Rep. Kennedy initially called for a statewide crisis team to assist mentally ill people and their families anytime the police are involved.  He suggested the idea admitting that not all the facts were yet known, but that clearly something needs to be done.  Changing the law to assist family members who are trying to get care for a loved one with a severe mental illness would be a good place to start.  That would provide family members, the police, and any crisis team that might be formed with a real tool that could help avoid tragedy before it strikes.

 

Tuesday, July 01, 2008

The Same Story to Our North

Many often point to Canada as an example of a national health system that works. Leaving that political debate aside for the moment, Canada’s mental health system—or rather lack of a mental health system—is remarkable similar to our own nation’s.

In, “Breakdown: Canada’s Mental Health Crisis,” the Toronto Globe spells out all too many similarities.

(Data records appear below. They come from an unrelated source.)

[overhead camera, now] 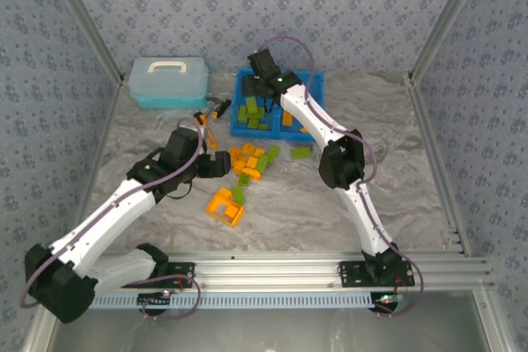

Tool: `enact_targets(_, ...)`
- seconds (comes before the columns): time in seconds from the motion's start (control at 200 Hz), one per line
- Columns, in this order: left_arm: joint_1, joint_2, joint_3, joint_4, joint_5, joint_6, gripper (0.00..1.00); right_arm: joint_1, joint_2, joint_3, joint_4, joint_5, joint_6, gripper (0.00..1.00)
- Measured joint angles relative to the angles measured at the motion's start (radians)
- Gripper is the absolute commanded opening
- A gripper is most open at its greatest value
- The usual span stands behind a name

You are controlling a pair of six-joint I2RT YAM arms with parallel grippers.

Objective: Sort the legos into containers by color

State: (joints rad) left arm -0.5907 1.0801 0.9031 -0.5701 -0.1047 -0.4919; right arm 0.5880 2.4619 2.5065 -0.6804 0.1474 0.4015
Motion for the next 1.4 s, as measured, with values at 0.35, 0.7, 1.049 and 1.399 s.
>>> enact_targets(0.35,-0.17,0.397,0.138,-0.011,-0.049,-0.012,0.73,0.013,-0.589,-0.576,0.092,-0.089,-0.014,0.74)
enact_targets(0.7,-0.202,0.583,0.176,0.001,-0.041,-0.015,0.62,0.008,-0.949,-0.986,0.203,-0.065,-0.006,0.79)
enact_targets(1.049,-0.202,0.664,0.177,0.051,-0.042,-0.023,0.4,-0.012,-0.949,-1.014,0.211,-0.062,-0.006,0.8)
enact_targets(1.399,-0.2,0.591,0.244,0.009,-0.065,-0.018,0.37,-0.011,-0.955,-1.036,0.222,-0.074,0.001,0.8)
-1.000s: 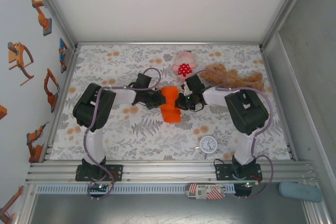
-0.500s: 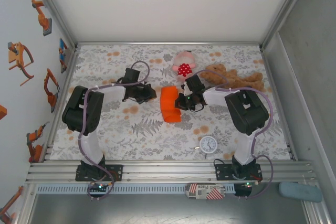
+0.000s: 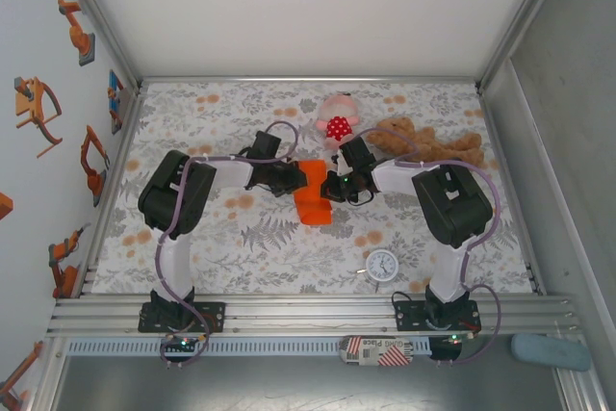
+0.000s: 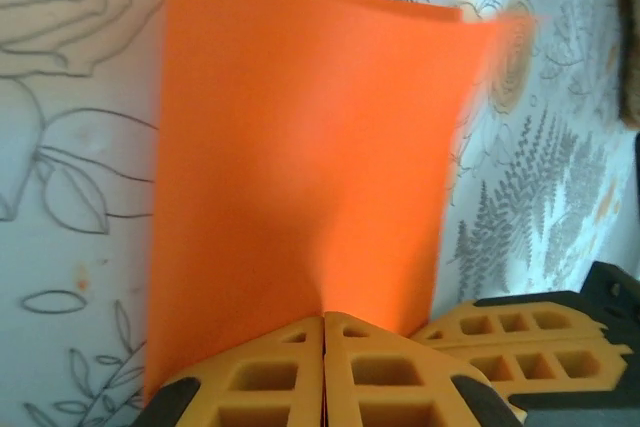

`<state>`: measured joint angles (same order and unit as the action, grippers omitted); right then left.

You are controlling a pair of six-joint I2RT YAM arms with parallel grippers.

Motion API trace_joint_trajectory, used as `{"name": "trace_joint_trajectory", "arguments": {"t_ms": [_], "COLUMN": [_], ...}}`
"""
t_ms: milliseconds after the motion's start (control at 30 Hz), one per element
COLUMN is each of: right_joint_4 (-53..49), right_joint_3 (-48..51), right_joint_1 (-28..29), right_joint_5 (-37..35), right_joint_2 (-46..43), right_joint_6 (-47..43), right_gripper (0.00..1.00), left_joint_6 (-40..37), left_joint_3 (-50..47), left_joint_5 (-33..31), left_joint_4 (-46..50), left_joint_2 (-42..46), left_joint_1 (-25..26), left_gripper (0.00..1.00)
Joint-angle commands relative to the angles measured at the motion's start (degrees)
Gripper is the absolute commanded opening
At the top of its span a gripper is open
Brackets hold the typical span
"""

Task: Fold a paper plane with a square sheet of paper (pick it up from the middle)
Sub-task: First fold the square sheet of paper in half at the center of the table.

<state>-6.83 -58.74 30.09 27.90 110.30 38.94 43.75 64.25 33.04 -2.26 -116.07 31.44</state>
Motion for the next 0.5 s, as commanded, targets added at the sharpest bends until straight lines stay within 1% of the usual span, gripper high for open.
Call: {"name": "trace_joint_trajectory", "arguments": {"t_ms": [0, 133, 267, 467], "right_joint_4": [-15.4, -15.5, -15.5, -15.1], "right_joint_3": [4.9, 5.2, 5.4, 5.8], "right_joint_1": [-0.2, -0.3, -0.3, -0.3], "right_joint_5": [-12.5, -13.2, -14.0, -14.5], "right_joint_2": [7.3, 7.6, 7.4, 7.3], "right_joint_6": [-1.5, -1.5, -1.6, -1.5], "right_gripper": [0.00, 0.00, 0.00, 0.00], "left_joint_6": [-1.0, -3.4, -3.9, -8.9], "left_joint_3": [1.5, 2.8, 4.8, 12.8], "left_joint_5": [-2.7, -5.0, -5.5, -10.2], "left_joint_4": [2.7, 6.4, 8.9, 18.8], "left_joint_2": [-1.0, -2.8, -4.8, -5.3], "left_joint_1": [-2.2, -4.5, -7.4, -8.8], "left_gripper": [0.09, 0.09, 0.08, 0.08]}}
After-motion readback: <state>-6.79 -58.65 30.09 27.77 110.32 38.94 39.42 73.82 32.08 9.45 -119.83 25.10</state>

“In the past 50 years, Canada has gone from 60,000 long-term beds for people with mental illness, to about 6,000 beds,” reports the Globe. “Most people with mental illness are better off in the community, but only if treatment is available. In the current non-system, the sickest of the sick often end up on the streets, in jail or spiraling downward in grungy rooming houses.”

Adjust the numbers and change the geography and it would be like reading the Treatment Advocacy Center’s study on the shortage of U.S. hospital beds.

“The problem in Canada spills over into the jails, just as it does in the U.S.

In fact, about one in five prisoners in Canadian jails suffers from a diagnosable mental illness, making our jails de facto asylums – a travesty for those who are sick and a huge waste of resources,” according to the Globe.

Sound familiar?

There is, however, one bit of reporting from the Globe that raises a question. The Globe notes that Canada is the only Group of Eight country without a mental-health strategy. If the U.S. has a mental-health strategy, where is it hiding?